HOW TO COMPLETE THIS TASK: Check each line of the material, and show the ones that include the word "trace".
- - - - - - -
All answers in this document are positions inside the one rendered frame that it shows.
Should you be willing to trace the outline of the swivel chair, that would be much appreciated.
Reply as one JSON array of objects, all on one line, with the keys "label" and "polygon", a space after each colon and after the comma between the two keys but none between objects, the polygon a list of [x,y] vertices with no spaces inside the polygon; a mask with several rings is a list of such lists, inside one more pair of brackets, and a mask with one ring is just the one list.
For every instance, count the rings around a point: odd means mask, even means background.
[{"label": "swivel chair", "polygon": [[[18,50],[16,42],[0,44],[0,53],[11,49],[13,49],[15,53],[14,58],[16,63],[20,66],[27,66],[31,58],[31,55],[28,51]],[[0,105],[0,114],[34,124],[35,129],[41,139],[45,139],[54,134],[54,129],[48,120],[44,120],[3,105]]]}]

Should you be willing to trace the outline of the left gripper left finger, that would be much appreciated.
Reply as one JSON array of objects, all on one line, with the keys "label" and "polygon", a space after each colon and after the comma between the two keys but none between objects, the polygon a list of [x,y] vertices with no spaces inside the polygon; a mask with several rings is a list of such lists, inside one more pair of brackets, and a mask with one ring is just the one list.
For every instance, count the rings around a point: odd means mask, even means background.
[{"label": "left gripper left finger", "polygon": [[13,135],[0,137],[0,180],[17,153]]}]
- - - - - - -
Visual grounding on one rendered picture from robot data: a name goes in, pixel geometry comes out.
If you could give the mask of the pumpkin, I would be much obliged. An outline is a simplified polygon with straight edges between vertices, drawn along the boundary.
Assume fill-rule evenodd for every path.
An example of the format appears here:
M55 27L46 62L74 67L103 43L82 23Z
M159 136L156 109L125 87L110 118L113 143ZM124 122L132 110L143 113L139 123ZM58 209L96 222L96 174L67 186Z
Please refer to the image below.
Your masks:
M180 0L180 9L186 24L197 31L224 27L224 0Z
- - - - - - -
EXERCISE OUTPUT:
Should you be willing to trace the outline of the swivel chair, that would be much appreciated.
Should you be willing to trace the outline of the left gripper left finger, that would be much appreciated.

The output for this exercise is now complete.